Planungssprecher Alfred Hoch und Susanne Reichard, Bezirksvorsteherin Wieden, sehen gravierende Mängel in der Planung

Wien (OTS) - Man wisse aus europaweiter Erfahrung, dass große Verkehrsknotenpunkte und Bahnhöfe immer zu sozialen und sicherheitstechnischen städtischen Brennpunkten würden, indem sie soziale Randgruppen anzögen, stellten GR Alfred Hoch (ÖVP) und Susanne Reichard, Bezirksvorsteherin Wieden (ÖVP), im Pressegespräch der ÖVP Wien am Montag Vormittag fest. Aus diesem Grund fordere man seitens der ÖVP eine eigenes Wachzimmer vor Ort, das personell im Vergleich zur momentanen Besetzung mindestens verdreifacht werden müsse, den Einsatz von Videoüberwachung sowie die Einrichtung von Sozialräumen für Drogenabhängige und Obdachlose. Es wäre unumgänglich, diese Maßnahmen in der kommenden Ausschreibung zu berücksichtigen. Auch eine enge Zusammenarbeit zwischen ÖBB und der Stadt Wien sei dringend erforderlich, so Hoch. Reichard wünscht sich zudem ein umfassendes Beleuchtungskonzept für den Bahnhof selbst und die Umgebung.

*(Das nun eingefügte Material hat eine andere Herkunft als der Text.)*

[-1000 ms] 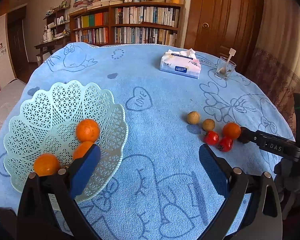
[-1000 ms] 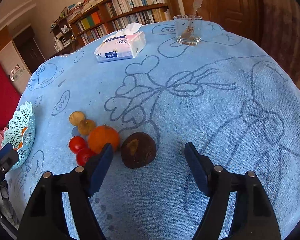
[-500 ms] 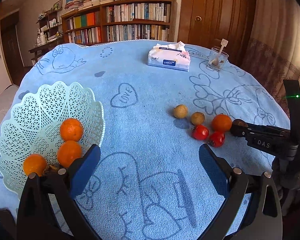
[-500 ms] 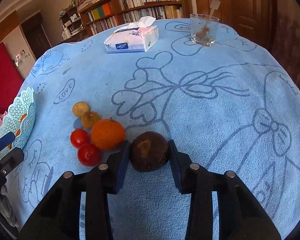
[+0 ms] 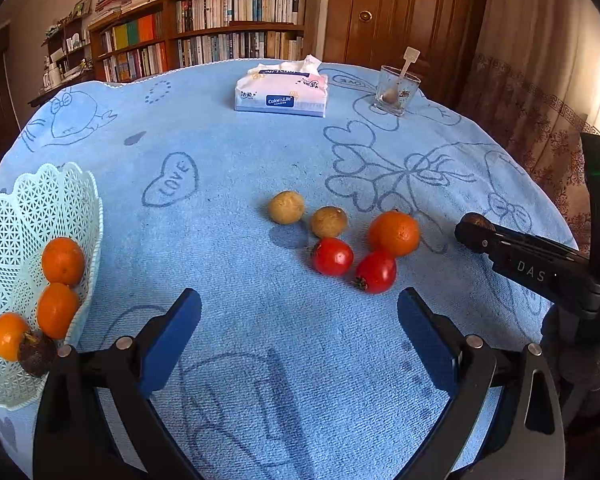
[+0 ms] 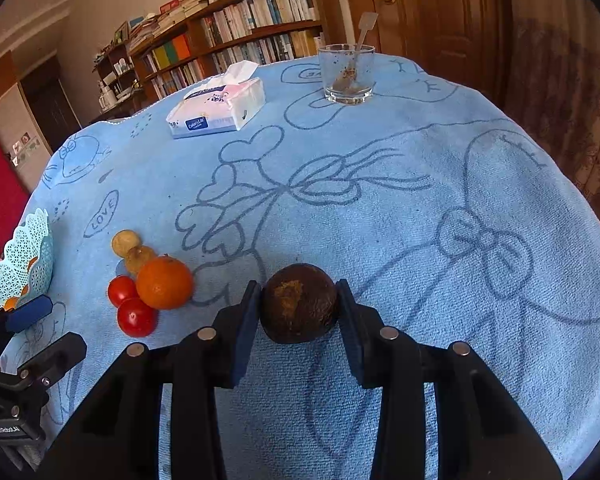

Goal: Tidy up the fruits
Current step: 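Lift the avocado with the right tool while the left tool grasps a red tomato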

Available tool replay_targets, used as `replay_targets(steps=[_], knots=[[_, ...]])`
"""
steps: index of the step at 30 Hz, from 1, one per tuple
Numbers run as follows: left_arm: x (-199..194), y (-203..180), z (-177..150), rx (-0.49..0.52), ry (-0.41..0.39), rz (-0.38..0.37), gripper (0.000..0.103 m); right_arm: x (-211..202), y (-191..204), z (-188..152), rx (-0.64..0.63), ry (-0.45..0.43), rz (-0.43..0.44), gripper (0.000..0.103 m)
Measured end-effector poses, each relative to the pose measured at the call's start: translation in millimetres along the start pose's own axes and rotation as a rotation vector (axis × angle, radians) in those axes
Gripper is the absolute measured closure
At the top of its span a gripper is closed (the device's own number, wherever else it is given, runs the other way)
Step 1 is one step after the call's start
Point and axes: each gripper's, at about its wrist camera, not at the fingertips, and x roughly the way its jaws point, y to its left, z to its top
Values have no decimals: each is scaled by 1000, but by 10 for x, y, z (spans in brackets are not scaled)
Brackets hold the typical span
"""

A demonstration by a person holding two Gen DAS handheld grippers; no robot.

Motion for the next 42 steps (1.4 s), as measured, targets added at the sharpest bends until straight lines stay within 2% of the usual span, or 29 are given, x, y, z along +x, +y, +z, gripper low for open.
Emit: replay_targets(steps=[2, 9, 11, 21, 24, 26, 42], knots=[[56, -87, 17, 8, 9, -16, 13, 17, -9, -9, 6, 5, 3, 64], [283, -339, 44, 34, 43, -46, 28, 1, 38, -48, -12, -2, -6, 64], [360, -377, 42, 39, 55, -45, 37, -6, 38, -55, -13, -3, -5, 64], [456, -354, 84, 11, 39, -8, 58, 5, 52, -59, -10, 2, 2, 64], [433, -343, 67, 8, 38, -14, 62, 9, 58, -58, -9, 2, 3, 64], [412, -337, 51, 5, 38, -19, 68, 11, 58, -56, -10, 2, 2, 64], [107, -260, -78, -25, 15, -52, 71, -14, 25, -53, -7, -12, 5, 64]])
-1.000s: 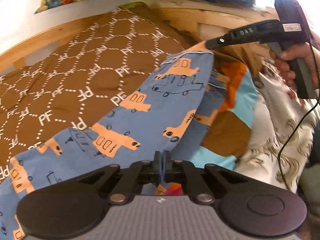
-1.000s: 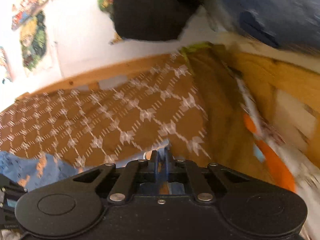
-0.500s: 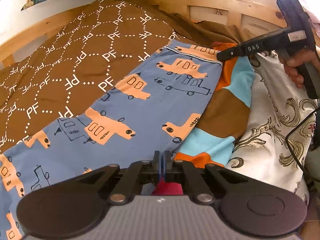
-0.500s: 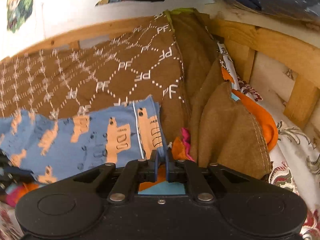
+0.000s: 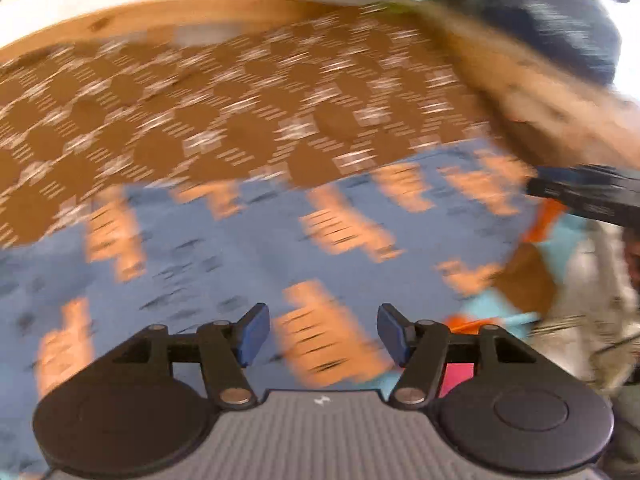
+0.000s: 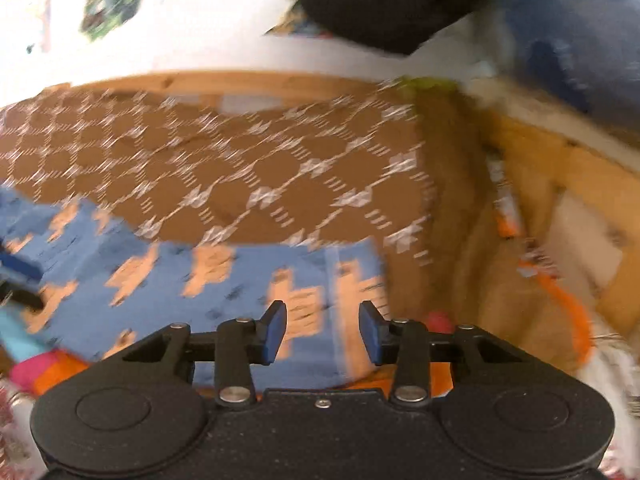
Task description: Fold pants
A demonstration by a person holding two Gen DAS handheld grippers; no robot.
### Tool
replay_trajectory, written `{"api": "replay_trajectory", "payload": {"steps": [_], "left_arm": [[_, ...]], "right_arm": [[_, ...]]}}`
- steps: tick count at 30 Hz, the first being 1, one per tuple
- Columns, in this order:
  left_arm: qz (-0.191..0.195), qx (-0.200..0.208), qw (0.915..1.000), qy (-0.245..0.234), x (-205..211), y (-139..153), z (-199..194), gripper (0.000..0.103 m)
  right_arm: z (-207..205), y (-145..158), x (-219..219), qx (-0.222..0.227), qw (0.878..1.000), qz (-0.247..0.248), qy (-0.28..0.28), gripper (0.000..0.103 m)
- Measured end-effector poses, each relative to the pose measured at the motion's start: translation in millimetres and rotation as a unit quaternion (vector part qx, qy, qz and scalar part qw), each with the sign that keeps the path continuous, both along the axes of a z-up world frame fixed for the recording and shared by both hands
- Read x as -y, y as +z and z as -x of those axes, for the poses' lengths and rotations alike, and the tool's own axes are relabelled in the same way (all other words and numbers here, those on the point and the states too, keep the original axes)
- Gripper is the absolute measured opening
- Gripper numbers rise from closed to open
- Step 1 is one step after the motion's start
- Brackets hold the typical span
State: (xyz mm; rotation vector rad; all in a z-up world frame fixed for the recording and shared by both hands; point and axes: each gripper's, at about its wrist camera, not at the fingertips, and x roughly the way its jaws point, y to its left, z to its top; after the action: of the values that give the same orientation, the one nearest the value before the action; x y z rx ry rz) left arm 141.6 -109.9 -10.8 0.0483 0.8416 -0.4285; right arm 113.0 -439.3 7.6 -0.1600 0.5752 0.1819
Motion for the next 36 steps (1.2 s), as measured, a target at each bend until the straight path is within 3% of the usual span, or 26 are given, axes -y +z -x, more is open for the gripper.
{"api": "replay_trajectory", "payload": {"steps": [3,6,8,10,14,16,19,23,25,26,27,28,30,34,36], "left_arm": [[-0.022,-0.014,0.9989,0.038,-27,-10,-2,0.065],[-0.040,-0.014,0.9985,0.036,-43,-9,1,0.067],[-0.048,-0.013,0.9981,0.037,-50,-1,-1,0.068],[-0.050,0.007,0.9980,0.039,-60,11,-7,0.068],[-0.078,0.046,0.9945,0.054,-71,31,-42,0.068],[-0.095,0.061,0.9922,0.053,-71,35,-70,0.067],[-0.098,0.043,0.9920,0.066,-78,31,-109,0.065],[-0.133,-0.001,0.9904,0.038,-81,13,-148,0.065],[-0.127,-0.023,0.9914,0.022,-83,5,-156,0.047],[-0.112,-0.026,0.9933,0.015,-85,4,-156,0.020],[-0.105,-0.030,0.9940,0.008,-84,4,-156,0.009],[-0.117,-0.023,0.9928,0.009,-80,4,-154,0.007],[-0.146,-0.003,0.9892,0.011,-72,2,-147,0.006],[-0.154,0.010,0.9869,0.045,-69,-1,-137,0.005],[-0.165,0.011,0.9854,0.040,-65,-3,-141,0.006]], "right_arm": [[-9,-17,-13,-0.054,0.997,0.060,0.006,0.043],[-10,-21,-16,-0.048,0.995,0.091,-0.004,0.044],[-7,-16,-15,-0.020,0.997,0.080,-0.011,0.048],[-4,-9,-14,0.007,0.998,0.055,-0.001,0.064],[-18,-11,-29,0.039,0.997,0.062,0.009,0.063],[-33,-8,-40,0.039,0.998,0.029,0.025,0.061],[-61,-4,-64,0.024,0.996,-0.019,0.079,0.061],[-102,-13,-110,-0.016,0.983,-0.018,0.183,0.061],[-114,-22,-132,-0.032,0.978,0.013,0.205,0.055],[-118,-27,-139,-0.037,0.976,0.028,0.213,0.050],[-122,-32,-146,-0.045,0.974,0.049,0.217,0.033],[-126,-37,-152,-0.050,0.973,0.073,0.213,0.011],[-130,-43,-154,-0.049,0.972,0.099,0.209,0.008],[-133,-45,-146,-0.033,0.982,0.102,0.158,0.007],[-135,-47,-138,-0.036,0.986,0.081,0.145,0.007]]}}
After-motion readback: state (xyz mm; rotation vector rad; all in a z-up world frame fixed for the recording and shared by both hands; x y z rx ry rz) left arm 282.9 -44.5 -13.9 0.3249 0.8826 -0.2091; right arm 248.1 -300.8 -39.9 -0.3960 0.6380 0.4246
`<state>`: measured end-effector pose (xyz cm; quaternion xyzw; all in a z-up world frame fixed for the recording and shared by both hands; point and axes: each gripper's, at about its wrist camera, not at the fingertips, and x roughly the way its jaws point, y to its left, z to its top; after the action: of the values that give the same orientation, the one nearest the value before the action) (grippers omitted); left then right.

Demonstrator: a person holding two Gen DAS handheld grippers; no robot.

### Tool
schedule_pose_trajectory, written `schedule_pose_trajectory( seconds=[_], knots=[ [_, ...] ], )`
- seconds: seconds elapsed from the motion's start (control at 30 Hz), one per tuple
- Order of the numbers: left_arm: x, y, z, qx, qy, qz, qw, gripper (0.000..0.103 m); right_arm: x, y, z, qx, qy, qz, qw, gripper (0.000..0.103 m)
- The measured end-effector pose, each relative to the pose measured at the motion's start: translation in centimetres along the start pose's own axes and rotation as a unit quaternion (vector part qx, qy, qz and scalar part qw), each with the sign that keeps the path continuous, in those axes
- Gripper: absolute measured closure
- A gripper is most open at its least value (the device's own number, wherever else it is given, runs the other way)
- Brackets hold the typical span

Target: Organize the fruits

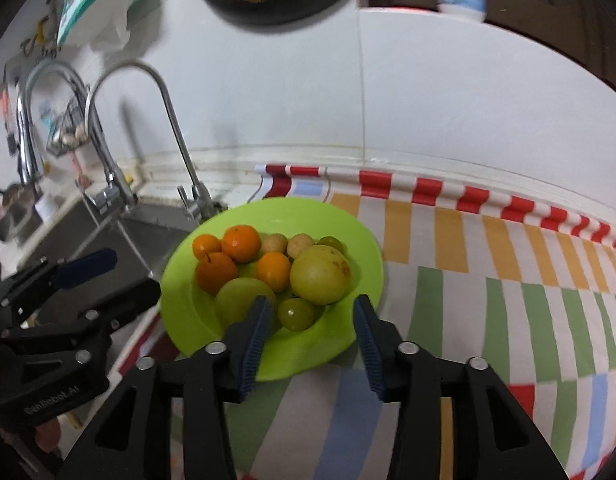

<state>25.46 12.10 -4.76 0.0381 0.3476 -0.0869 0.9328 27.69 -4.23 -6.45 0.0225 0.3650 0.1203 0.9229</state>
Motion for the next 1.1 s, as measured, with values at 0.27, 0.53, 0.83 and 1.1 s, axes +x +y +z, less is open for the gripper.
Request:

Gerne nehme sie die Leuchten von BV Stenzel aus dem 1. Bezirk, wenn diese sie nicht wolle, betonte Reichard. Weitere Forderungen sind die Einrichtung einer 3-S-Zentrale (Sicherheit, Sauberkeit, Service) nach dem Berliner Vorbild sowie ein eigener Security-Dienst seitens der ÖBB.